Being a sweaty-betty I strongly approve of my mesh seat.
Plus, I guess it saves a little weight and is easier to take the back down when the rig is on top of the car.


----------



## trickletreat (11 Nov 2009)

Congratulations on your new trike. Very interested to hear how you find the seat after you have put a few miles on it. I really like the look of the hardshells, but was put off after sitting on one [not ice] at Kevins, so went for mesh on the thorax. I have found that I slip forward after a short while, adjusted straps and fitted a piece of rolled up anti slip carpet mat in the leading edge, this has done the trick.
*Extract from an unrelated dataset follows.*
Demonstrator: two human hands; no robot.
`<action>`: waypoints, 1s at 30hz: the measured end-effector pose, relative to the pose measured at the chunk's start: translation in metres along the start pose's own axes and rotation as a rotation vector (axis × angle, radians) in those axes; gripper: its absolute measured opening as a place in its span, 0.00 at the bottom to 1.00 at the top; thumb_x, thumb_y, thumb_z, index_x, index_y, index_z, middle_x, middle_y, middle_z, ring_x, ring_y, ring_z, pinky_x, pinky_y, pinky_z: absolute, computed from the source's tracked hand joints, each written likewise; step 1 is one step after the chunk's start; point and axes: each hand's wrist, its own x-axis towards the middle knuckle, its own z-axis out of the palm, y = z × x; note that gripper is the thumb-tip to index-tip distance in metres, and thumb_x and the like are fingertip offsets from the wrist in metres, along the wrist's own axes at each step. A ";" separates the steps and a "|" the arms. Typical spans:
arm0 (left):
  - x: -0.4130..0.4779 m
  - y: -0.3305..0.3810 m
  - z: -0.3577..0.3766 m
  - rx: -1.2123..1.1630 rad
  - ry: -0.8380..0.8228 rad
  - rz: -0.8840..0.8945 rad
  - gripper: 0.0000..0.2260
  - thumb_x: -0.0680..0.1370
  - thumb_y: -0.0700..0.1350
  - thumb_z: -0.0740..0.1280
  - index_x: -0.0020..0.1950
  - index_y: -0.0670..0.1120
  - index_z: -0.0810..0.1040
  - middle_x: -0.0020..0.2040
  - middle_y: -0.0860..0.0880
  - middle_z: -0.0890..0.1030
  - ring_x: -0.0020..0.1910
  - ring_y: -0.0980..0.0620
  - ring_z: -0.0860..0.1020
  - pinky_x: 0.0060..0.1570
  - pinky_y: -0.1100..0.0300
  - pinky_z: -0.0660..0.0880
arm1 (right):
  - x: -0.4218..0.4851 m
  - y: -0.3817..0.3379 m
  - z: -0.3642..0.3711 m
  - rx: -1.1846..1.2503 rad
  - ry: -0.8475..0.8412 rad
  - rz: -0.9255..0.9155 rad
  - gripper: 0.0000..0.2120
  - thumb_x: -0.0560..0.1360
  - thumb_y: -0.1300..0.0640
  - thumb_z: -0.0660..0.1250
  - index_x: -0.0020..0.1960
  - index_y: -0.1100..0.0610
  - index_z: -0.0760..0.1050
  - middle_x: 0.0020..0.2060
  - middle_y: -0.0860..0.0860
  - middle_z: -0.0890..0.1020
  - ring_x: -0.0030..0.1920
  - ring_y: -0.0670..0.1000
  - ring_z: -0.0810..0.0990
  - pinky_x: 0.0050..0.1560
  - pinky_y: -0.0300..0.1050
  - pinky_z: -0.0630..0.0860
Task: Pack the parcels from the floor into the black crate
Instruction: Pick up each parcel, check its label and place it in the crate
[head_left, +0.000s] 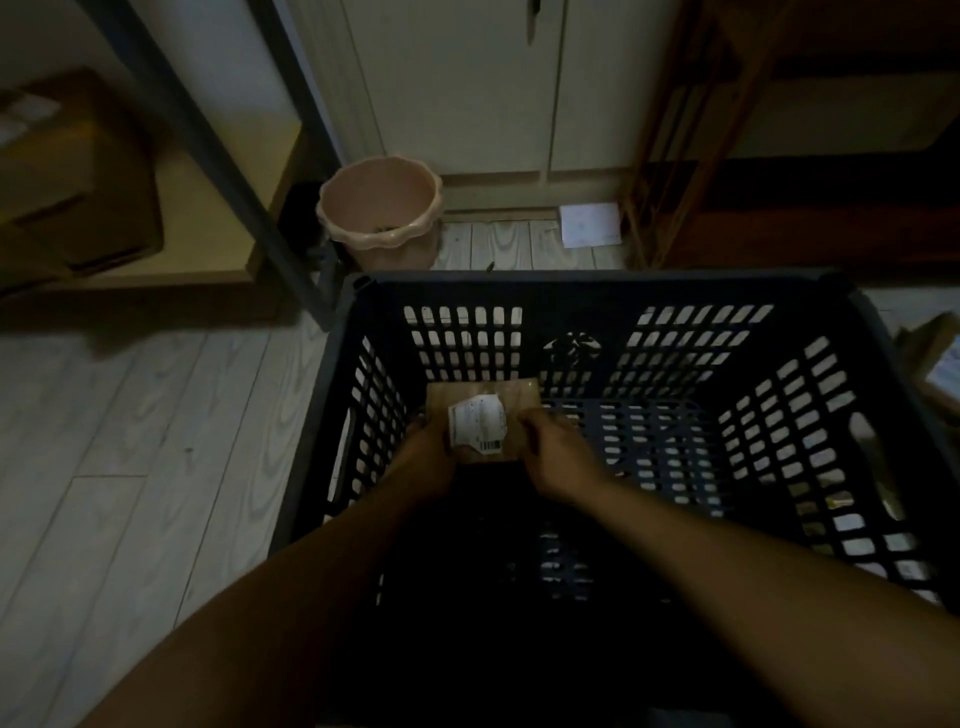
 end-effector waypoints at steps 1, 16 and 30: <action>0.004 -0.003 0.001 0.002 -0.008 -0.020 0.29 0.78 0.49 0.63 0.76 0.44 0.56 0.75 0.41 0.60 0.73 0.44 0.62 0.72 0.51 0.59 | 0.004 0.001 0.006 0.001 0.004 0.011 0.19 0.78 0.58 0.59 0.68 0.54 0.67 0.65 0.59 0.70 0.63 0.59 0.72 0.62 0.47 0.70; 0.014 -0.025 0.004 0.025 0.116 -0.120 0.26 0.78 0.59 0.56 0.73 0.53 0.59 0.72 0.46 0.66 0.67 0.44 0.69 0.65 0.46 0.68 | 0.031 -0.003 0.046 0.153 0.075 -0.006 0.21 0.80 0.51 0.57 0.72 0.52 0.63 0.70 0.53 0.66 0.68 0.54 0.68 0.67 0.51 0.69; -0.075 0.047 -0.079 0.149 -0.130 -0.064 0.29 0.77 0.51 0.63 0.76 0.50 0.56 0.76 0.43 0.56 0.74 0.41 0.55 0.74 0.47 0.52 | -0.067 -0.053 -0.090 0.074 -0.223 0.136 0.17 0.78 0.51 0.61 0.65 0.56 0.72 0.62 0.55 0.74 0.60 0.55 0.73 0.54 0.41 0.70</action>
When I visited ICE over half term, sat on the new Vortex, the hardshell with headrest fitted really well, so must be the same shape as the designer. I did wonder how it would be after a longer ride...but reassured by Kevins approach, and chance to try before you buy.


----------



## jdg88 (11 Nov 2009)

Home from work after a cold but thoroughly enjoyable ride on my hard sheel seat which really was the best choice for me, it's the right fit so I must be the same as the designer! The only thing I'm considering is changing the Ventisit for the Comfort version which is slightly thicker,or perhaps doubling up two Classics. Don't know will probably chat it through with Kevin when I go for the first service which is due soon.
I can honestly say taking up triking and particularly on my QNT is just about one of the best things I've ever done and I'd recommend everyone should have a go.
When does the new Vortex come out? I missed the leaked images that came out.


----------